Your objective =>
Transcribe only the part of the listing below that begins at the line containing "Identify the black gripper left finger in this" and runs to its final line, keeping both ends.

━━━━━━━━━━━━━━━━━━━━━━━━━━━━━━

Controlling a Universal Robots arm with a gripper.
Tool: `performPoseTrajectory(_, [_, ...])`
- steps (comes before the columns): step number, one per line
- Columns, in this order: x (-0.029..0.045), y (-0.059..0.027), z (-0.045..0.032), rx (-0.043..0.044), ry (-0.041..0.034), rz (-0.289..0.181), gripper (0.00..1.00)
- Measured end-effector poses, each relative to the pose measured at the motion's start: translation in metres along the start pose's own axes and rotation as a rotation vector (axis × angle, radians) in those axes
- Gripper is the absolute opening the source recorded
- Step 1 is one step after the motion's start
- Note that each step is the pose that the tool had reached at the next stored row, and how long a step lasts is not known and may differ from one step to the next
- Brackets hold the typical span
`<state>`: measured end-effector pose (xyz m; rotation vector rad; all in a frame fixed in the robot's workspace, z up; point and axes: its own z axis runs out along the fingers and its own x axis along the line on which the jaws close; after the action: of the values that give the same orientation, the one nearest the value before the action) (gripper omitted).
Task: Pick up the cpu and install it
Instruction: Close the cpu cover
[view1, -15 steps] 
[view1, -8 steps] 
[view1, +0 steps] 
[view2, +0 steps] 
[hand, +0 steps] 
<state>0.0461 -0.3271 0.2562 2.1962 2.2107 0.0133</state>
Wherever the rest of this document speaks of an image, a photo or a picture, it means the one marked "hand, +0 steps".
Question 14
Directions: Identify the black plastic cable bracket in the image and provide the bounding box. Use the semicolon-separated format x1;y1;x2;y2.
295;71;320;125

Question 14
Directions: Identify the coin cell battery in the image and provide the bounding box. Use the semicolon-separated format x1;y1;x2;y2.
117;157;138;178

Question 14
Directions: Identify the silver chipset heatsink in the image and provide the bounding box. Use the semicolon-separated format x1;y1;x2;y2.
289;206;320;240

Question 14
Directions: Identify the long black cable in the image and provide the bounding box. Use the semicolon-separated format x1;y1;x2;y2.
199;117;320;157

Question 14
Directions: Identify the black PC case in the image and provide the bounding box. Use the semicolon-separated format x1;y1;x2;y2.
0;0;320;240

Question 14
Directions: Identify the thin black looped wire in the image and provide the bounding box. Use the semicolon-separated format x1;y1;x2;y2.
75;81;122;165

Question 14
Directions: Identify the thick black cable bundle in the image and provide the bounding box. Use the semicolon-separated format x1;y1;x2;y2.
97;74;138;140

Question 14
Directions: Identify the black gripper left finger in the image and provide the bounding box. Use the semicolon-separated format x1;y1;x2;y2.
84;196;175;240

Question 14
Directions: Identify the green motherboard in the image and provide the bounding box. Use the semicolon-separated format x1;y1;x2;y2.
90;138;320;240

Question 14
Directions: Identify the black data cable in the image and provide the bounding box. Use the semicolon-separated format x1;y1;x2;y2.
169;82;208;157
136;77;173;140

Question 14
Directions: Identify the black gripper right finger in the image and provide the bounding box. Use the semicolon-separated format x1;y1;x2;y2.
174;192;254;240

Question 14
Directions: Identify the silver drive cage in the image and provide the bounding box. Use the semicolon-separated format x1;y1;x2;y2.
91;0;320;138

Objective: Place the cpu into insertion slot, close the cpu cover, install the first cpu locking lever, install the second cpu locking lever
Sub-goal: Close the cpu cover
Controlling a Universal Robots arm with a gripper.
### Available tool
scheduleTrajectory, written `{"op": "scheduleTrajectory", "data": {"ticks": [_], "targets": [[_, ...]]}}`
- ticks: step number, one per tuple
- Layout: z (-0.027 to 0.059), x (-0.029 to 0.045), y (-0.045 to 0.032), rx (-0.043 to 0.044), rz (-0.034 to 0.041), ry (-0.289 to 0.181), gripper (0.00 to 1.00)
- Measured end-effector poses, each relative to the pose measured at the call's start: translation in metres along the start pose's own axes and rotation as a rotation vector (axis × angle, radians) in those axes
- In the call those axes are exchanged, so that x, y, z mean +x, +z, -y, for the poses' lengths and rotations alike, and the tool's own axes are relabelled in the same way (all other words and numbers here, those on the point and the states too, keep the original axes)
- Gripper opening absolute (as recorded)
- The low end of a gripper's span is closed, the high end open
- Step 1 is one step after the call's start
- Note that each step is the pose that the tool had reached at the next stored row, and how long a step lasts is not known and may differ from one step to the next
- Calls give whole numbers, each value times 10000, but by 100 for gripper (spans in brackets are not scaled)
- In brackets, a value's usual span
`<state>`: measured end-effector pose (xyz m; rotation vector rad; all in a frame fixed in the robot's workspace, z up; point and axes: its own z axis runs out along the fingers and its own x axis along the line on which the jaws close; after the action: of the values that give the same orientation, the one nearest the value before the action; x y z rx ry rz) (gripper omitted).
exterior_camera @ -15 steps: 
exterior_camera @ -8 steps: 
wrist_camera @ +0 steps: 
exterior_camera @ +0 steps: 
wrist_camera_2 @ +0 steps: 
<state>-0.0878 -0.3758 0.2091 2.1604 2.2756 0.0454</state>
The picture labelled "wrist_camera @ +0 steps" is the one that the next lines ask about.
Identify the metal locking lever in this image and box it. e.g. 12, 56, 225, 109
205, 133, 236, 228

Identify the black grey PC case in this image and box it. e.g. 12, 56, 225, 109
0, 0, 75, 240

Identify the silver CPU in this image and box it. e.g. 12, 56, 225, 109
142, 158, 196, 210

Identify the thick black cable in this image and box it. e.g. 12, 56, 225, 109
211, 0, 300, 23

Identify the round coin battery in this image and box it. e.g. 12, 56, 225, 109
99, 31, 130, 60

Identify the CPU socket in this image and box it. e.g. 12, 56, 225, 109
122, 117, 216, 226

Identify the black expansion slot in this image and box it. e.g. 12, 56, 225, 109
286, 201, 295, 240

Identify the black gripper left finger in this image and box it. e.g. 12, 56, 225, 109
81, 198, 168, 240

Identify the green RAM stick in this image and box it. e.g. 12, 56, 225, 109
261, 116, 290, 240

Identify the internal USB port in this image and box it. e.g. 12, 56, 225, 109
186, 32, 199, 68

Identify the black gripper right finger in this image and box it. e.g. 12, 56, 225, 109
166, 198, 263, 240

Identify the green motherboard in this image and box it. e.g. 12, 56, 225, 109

━━━━━━━━━━━━━━━━━━━━━━━━━━━━━━

Exercise output =>
Identify the black gripper left finger in this image and box it. e.g. 12, 56, 225, 109
81, 198, 168, 240

Identify the green RAM stick in this image and box it. e.g. 12, 56, 225, 109
261, 116, 290, 240

Identify the internal USB port in this image and box it. e.g. 12, 56, 225, 109
186, 32, 199, 68

Identify the black gripper right finger in this image and box it. e.g. 12, 56, 225, 109
166, 198, 263, 240

Identify the green motherboard in this image and box it. e.g. 12, 56, 225, 109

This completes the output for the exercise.